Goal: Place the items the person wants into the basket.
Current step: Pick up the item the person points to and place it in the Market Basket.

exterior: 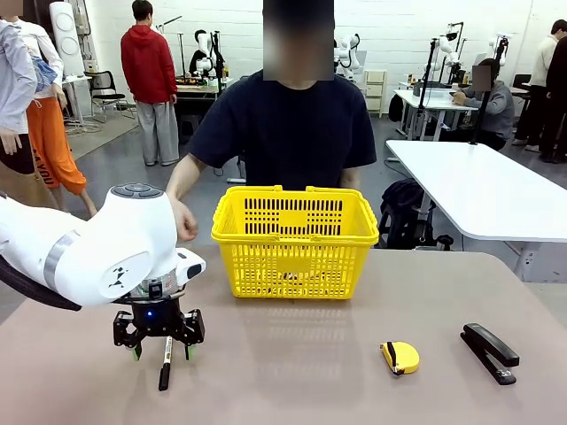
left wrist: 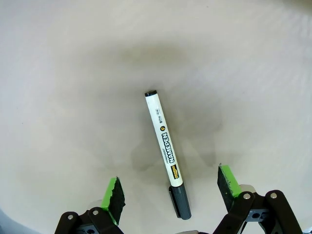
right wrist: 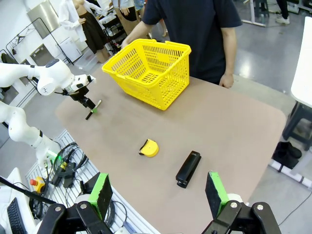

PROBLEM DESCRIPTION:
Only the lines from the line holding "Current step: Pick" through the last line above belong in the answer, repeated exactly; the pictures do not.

FINAL ANSWER:
Current step: Pick up the item the person points to and place it in the Market Basket.

exterior: 
left wrist: 
right wrist: 

Nothing more remains to be added to this answer.